Minitar#tar? and inclusion in Ruby?

Using Archive::Tar:Minitar, is there any way to quickly check if a file
is a tar file or not?

Also I would like to recommend Austin’s lib for inclusion in Ruby. We
already have Zlib so it makes sense to provide for tar.gz files.
Although I think maybe simplify the naming to just Archive::Tar --no
Minitar. Hopefully it will get some additonal features eventually and
not be so “mini” :wink: In so doing, perhaps Zlib belongs in Archive
namespace too?

Thanks,
T.

[email protected] wrote:

Using Archive::Tar:Minitar, is there any way to quickly check if a file
is a tar file or not?

To answer my own question, sadly, “no”:

Magic bytes
None.
However, identification of tar files is not limited to looking at
the file extension. Each tar archive entry header also stores a
checksum on itself. Thus, reading the first 512 bytes of a potential
tar file, creating that checksum and comparing it to the stored
checksum will tell if the file really is in tar format.
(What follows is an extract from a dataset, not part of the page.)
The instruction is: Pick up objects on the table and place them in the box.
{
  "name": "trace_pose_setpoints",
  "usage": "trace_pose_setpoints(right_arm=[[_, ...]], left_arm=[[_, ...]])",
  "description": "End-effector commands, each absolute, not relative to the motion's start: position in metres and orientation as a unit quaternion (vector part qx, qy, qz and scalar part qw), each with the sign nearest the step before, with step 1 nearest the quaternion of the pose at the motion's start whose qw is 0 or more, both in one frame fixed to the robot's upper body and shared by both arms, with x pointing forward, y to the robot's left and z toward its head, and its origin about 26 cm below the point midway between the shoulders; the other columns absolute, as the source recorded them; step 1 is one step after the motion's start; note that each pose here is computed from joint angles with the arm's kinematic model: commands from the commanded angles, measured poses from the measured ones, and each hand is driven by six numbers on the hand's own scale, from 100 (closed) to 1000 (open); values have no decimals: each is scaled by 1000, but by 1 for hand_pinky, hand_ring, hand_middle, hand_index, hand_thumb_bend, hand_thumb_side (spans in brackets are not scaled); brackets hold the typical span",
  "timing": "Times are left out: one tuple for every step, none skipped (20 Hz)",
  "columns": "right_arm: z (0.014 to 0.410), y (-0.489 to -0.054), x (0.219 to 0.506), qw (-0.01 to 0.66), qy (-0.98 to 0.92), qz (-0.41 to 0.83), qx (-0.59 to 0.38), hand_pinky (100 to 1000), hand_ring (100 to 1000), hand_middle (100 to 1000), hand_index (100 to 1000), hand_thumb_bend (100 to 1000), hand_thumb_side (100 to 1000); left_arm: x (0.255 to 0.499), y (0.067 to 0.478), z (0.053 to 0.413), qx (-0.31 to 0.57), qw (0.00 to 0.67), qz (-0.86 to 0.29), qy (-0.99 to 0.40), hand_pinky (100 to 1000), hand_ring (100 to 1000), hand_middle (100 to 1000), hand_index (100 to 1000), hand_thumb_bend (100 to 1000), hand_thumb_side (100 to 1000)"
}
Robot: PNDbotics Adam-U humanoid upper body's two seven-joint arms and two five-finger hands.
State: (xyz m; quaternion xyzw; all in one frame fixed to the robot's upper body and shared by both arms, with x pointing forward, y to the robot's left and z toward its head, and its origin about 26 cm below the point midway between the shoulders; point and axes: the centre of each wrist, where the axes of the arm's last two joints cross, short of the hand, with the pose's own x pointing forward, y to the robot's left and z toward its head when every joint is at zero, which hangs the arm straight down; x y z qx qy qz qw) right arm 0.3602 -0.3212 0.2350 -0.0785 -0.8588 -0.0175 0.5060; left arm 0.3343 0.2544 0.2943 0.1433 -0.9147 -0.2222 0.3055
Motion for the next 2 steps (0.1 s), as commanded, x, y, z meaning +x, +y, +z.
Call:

That’s too complex for efficent checking. OTOH, Luckly gzips are easy
to identify. Not tested but basically:

class File
# Is a file a gzip file?
def self.gzip?( file )
File.open(file,‘rb’) { |f|
return false unless f.getc == 0x1f
return false unless f.getc == 0x8b
}
end
end

Might be worth adding to Zlib (assuming it’snot already there --I
didn’t see it).

T.

On 7/2/06, [email protected] [email protected] wrote:

Using Archive::Tar:Minitar, is there any way to quickly check if a file
is a tar file or not?

Also I would like to recommend Austin’s lib for inclusion in Ruby. We
already have Zlib so it makes sense to provide for tar.gz files.
Although I think maybe simplify the naming to just Archive::Tar --no
Minitar. Hopefully it will get some additonal features eventually and
not be so “mini” :wink: In so doing, perhaps Zlib belongs in Archive
namespace too?

Actually, Archive::Tar::Minitar will be deprecated hopefully by the
end of the year. Members of TRUG started on a project (RAT) to replace
it with a port of libarchive at a hackathon earlier this year. This
didn’t produce something usable, but work will continue in other
hackathons later this year and something should be usable (hopefully)
by RubyConf.

There’s a lot that Minitar can’t do – and little value in adding it
considering the options that libarchive give us.

-austin

Austin Z. wrote:

Actually, Archive::Tar::Minitar will be deprecated hopefully by the
end of the year. Members of TRUG started on a project (RAT) to replace
it with a port of libarchive at a hackathon earlier this year. This
didn’t produce something usable, but work will continue in other
hackathons later this year and something should be usable (hopefully)
by RubyConf.

Nice. I look foward to using libarchive – really hope it pans out. I
need it to pan out!

Thanks Austin,
T.

On 7/3/06, [email protected] [email protected] wrote:

However, identification of tar files is not limited to looking at

the file extension. Each tar archive entry header also stores a
checksum on itself. Thus, reading the first 512 bytes of a potential
tar file, creating that checksum and comparing it to the stored
checksum will tell if the file really is in tar format.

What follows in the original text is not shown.